Video: Stray Voices homeless project walk
As Christmas approaches and the nights get colder modern Londoners often express sympathy for the city’s homeless population through events like ‘Sleep out London’, and winter coat collections. However, contemporary attitudes to the homeless are complex.
This is very obvious in perennial debates about the morality of giving money directly to people sleeping rough, explains Charlotte Berry (a PhD student at the Institute of Historical Research) in her article, Medieval homelessness and the moral judgment. Recently, the New Statesman ran two opposing opinion pieces. One decried the ‘abject morality’ of withholding cash from the homeless on the grounds that it might be spent on drugs or alcohol. The other, written by Jeremy Swain, chief executive of homelessness charity, Thames Reach, was appalled at the ‘inhuman fatalism’ of those who advocate giving money regardless of whether it funds addiction.

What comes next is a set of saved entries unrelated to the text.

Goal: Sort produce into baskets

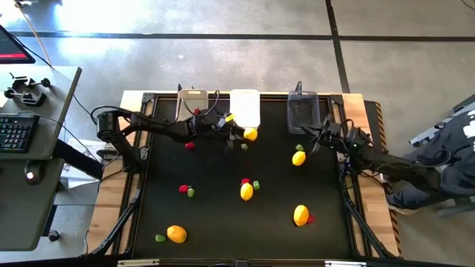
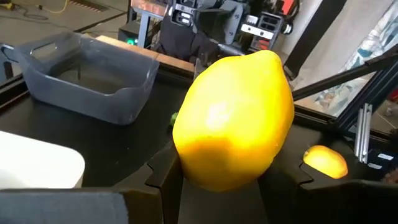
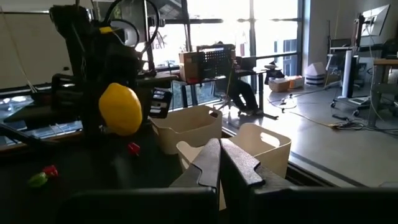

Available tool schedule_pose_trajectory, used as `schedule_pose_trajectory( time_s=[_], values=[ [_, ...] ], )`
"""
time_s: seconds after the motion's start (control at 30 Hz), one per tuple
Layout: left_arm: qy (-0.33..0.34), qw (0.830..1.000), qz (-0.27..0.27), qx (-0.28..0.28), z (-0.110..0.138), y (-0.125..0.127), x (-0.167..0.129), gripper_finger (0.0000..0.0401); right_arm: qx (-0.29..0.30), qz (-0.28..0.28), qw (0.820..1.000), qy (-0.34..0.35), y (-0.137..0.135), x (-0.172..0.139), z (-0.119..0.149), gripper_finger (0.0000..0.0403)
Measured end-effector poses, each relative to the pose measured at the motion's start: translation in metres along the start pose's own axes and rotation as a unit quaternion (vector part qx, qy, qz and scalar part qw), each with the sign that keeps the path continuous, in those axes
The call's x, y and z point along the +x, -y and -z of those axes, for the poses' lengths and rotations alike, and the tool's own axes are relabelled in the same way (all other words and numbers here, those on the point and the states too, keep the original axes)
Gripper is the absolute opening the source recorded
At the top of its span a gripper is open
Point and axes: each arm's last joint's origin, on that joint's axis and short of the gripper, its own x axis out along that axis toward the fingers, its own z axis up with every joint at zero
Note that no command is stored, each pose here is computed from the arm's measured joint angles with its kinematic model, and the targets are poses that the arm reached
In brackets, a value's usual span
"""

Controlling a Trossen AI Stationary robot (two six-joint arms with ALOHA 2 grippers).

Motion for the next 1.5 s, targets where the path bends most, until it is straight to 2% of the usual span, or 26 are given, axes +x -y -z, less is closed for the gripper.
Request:
schedule_pose_trajectory(
  time_s=[0.23, 0.6, 0.83, 1.0, 1.17, 1.5],
  values=[
    [0.001, 1.000, -0.004, 0.002, -0.001, -0.003, -0.001, 0.0140, 0.002, -0.003, 1.000, -0.008, 0.000, 0.009, 0.002, 0.0017],
    [0.001, 1.000, -0.003, 0.009, -0.001, -0.003, -0.001, 0.0140, 0.013, -0.032, 0.999, -0.010, -0.003, 0.022, 0.005, 0.0146],
    [0.001, 1.000, -0.003, 0.010, -0.001, -0.003, -0.001, 0.0140, 0.004, -0.080, 0.997, -0.009, -0.012, 0.029, 0.000, 0.0196],
    [0.000, 1.000, -0.004, 0.012, -0.001, -0.003, -0.001, 0.0138, -0.021, -0.106, 0.994, -0.013, -0.023, 0.042, -0.013, 0.0219],
    [-0.002, 1.000, -0.001, 0.018, 0.000, -0.003, -0.001, 0.0138, -0.056, -0.092, 0.993, -0.040, -0.030, 0.062, -0.021, 0.0233],
    [-0.007, 1.000, 0.019, 0.017, 0.000, -0.002, -0.001, 0.0138, -0.054, -0.119, 0.989, -0.072, -0.041, 0.101, -0.030, 0.0237]
  ],
)
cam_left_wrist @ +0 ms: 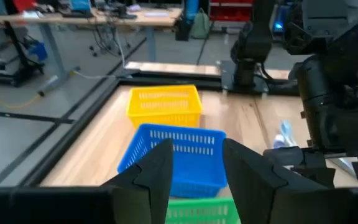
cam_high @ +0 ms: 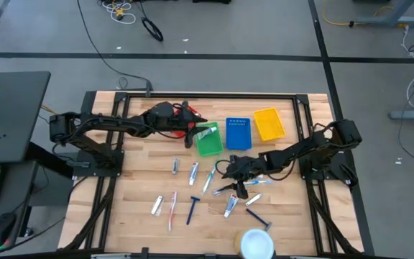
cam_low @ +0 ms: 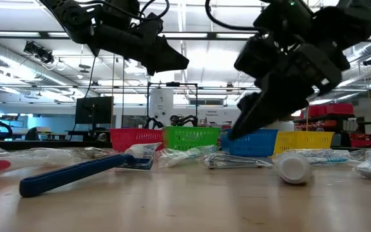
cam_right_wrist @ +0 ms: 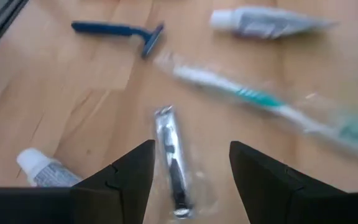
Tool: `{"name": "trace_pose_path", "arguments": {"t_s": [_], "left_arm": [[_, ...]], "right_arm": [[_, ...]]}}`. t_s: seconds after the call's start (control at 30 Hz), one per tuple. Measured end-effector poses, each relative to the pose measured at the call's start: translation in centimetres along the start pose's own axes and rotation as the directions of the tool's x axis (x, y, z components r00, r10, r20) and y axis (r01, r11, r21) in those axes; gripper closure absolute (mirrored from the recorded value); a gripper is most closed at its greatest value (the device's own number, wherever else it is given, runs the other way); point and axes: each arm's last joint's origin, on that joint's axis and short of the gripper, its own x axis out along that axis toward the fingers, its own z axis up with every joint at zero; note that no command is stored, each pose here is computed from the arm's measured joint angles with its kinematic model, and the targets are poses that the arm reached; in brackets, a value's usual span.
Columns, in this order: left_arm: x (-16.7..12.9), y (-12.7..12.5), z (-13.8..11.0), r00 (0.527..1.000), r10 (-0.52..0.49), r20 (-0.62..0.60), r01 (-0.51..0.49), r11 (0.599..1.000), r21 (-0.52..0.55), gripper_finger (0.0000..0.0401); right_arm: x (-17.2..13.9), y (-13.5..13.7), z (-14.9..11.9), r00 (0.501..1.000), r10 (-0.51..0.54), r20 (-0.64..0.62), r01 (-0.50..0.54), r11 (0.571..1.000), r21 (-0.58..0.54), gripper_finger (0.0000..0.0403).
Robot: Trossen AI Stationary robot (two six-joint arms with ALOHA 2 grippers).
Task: Pick & Place Travel size toiletries
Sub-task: Put the silver nail cutter into the blue bin
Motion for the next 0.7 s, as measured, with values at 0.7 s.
{"name": "trace_pose_path", "arguments": {"t_s": [0.7], "left_arm": [[0.0, -0.3, -1.0, 0.995, -0.012, -0.100, 0.011, 1.000, -0.009, 0.0253]], "right_arm": [[2.0, 0.3, -1.8, 0.992, -0.068, -0.104, 0.054, 0.990, -0.134, 0.0293]]}}
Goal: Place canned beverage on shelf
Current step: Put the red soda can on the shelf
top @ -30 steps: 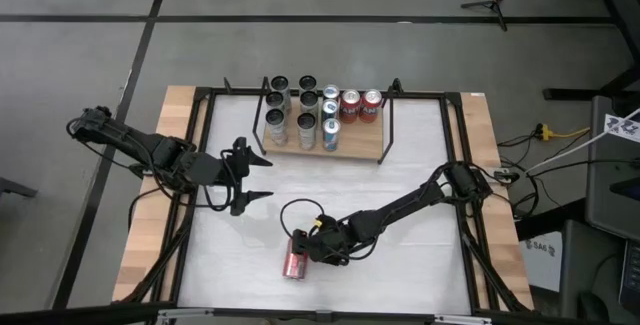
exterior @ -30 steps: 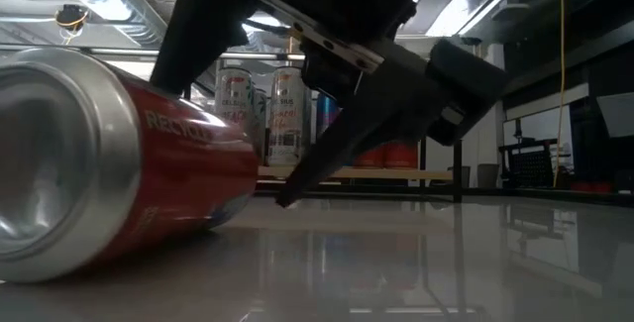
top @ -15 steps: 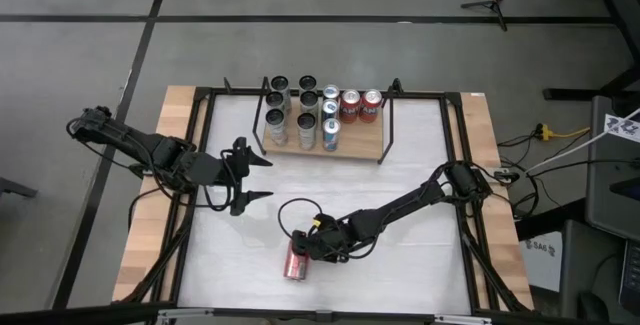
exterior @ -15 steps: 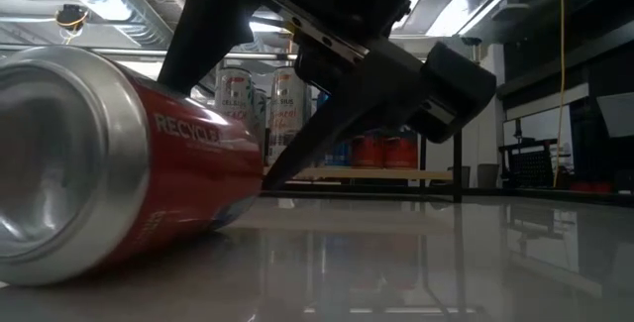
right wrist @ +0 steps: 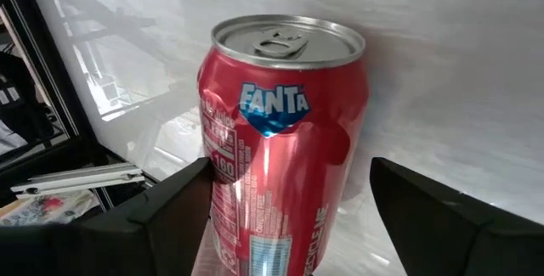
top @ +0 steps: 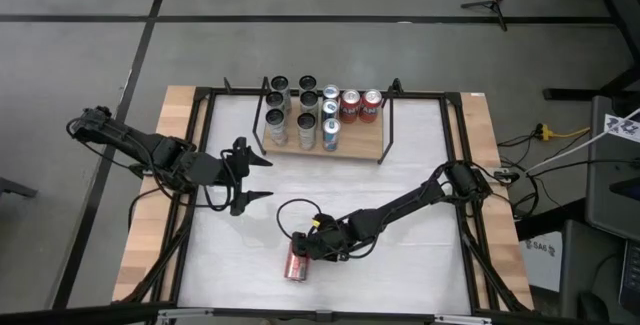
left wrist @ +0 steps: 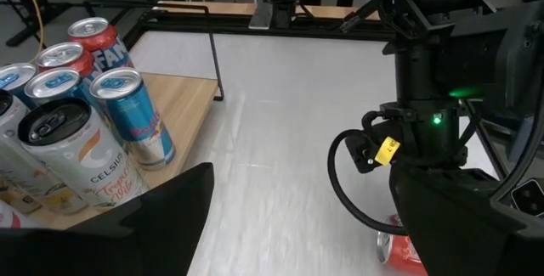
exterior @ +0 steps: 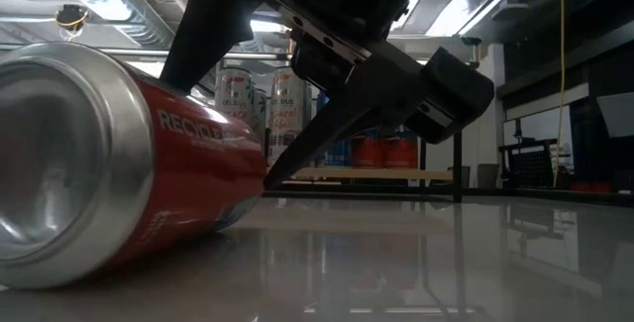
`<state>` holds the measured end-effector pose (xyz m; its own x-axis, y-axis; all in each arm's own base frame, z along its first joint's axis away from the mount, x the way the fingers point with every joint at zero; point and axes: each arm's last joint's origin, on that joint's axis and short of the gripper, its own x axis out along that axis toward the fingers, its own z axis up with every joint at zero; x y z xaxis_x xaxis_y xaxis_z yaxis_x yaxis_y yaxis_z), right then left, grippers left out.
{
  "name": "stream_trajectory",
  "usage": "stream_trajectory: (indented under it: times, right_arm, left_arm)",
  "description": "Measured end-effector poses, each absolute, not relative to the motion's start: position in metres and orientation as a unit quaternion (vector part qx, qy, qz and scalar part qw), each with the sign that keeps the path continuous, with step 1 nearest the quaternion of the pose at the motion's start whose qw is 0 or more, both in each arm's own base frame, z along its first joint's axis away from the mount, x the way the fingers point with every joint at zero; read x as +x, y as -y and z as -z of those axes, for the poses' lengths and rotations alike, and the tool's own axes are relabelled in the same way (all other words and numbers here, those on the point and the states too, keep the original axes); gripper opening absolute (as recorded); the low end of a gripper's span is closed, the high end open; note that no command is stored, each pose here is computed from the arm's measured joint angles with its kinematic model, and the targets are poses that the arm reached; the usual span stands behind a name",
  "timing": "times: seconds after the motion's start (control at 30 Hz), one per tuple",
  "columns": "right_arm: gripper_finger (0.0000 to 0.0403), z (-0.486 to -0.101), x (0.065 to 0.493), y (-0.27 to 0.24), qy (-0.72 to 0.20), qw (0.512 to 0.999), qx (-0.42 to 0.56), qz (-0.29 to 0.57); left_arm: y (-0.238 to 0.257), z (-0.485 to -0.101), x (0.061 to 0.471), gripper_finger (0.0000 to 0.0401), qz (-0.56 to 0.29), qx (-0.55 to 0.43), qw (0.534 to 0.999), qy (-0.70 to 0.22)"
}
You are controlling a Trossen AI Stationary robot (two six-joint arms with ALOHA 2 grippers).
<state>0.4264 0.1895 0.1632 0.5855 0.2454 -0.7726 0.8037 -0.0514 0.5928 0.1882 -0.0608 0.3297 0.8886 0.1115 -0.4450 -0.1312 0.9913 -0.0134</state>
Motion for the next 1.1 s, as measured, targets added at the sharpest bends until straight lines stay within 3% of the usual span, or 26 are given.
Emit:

‘Homelessness and the response of the settled population are topics fraught with anxiety in modern society’, says Charlotte whose thesis is focussed on the neighbourhoods which formed the geographical ‘margins’ of London c.1370-1530.
Writing on the blog for the Institute of Historical Research’s (IHR) ‘Stray Voices: the unsettled history of homelessness’ project, she points out that ‘Much of it stems from concern about making moral judgments of others; how far is it right to make assumptions about homeless people on the basis of their circumstances or their appearance? These kinds of debates about homelessness and vagrancy have a very long history in England and indeed across Europe.’
Stray Voices, coordinated by Dr Peter Jones, early career lecturer in urban history at the IHR’s Centre for Metropolitan History, aims to stimulate insights into the buried stories of homeless men and women whose voices often remain unheeded within the historical record. It involves the public, artists, film-makers, community activists, researchers, and those who have experienced rough sleeping and homelessness.
With the support of the School of Advanced Study’s public engagement innovators scheme, the Stray Voices project took to the streets in September for a research-led guided walk. Under the supervision of Dr Luke Seaber, who teaches modern European culture at UCL, walkers explored what it meant to be tramping on the Great North Road in search of shelter, sustenance and security.
The resulting video, ‘Without visible means: tramping on (and off) the Great North Road’ (see above), shows how they followed in the footsteps of the investigative journalist John Greenwood who, in the 1870s, disguised himself as a tramp so he could speak to poor travellers about their experiences. His series of articles presented a brutal picture of London’s poor.